Description of the task –
Count up the lines of the data below that contain the string "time", then give only the total.

= = =

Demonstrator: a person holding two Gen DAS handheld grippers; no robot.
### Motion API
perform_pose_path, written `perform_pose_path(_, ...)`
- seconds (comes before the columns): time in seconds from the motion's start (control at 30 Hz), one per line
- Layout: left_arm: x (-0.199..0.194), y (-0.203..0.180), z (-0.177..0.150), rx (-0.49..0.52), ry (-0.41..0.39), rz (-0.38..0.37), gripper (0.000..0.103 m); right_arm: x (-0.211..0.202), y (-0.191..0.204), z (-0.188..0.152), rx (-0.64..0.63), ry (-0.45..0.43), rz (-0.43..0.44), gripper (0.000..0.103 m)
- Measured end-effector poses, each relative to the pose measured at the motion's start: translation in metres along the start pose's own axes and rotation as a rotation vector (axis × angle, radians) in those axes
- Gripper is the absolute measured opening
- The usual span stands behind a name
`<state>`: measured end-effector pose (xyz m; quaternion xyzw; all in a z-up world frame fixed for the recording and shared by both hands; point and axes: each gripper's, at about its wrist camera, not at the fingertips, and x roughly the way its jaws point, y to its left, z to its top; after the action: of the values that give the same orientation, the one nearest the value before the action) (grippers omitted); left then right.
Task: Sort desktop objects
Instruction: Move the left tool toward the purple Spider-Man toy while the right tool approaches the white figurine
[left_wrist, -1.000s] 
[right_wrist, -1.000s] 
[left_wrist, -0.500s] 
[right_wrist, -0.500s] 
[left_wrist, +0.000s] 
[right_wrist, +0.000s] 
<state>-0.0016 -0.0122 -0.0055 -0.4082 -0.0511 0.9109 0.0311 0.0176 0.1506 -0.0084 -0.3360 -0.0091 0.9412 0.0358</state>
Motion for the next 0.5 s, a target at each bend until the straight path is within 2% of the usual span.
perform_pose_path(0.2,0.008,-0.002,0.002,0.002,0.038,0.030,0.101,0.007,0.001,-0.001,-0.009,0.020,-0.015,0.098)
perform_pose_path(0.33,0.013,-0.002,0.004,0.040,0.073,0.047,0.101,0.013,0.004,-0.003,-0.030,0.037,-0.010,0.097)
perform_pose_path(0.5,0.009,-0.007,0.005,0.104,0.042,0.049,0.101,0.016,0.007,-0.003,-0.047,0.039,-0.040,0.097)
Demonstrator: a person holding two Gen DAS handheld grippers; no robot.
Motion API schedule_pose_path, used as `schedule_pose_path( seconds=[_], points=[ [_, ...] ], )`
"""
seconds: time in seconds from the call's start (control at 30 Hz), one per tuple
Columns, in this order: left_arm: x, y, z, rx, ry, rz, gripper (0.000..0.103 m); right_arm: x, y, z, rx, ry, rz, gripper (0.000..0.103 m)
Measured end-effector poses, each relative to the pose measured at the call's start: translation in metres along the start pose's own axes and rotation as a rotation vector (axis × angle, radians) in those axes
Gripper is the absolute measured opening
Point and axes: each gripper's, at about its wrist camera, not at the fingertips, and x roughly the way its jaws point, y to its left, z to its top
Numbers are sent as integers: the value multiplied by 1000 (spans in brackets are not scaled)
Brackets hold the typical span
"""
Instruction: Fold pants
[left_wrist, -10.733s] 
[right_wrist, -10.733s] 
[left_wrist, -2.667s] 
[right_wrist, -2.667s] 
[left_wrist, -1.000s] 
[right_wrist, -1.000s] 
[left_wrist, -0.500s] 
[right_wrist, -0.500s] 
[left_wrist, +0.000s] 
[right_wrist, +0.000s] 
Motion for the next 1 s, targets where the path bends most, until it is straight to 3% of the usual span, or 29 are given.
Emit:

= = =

Result of the exercise –
2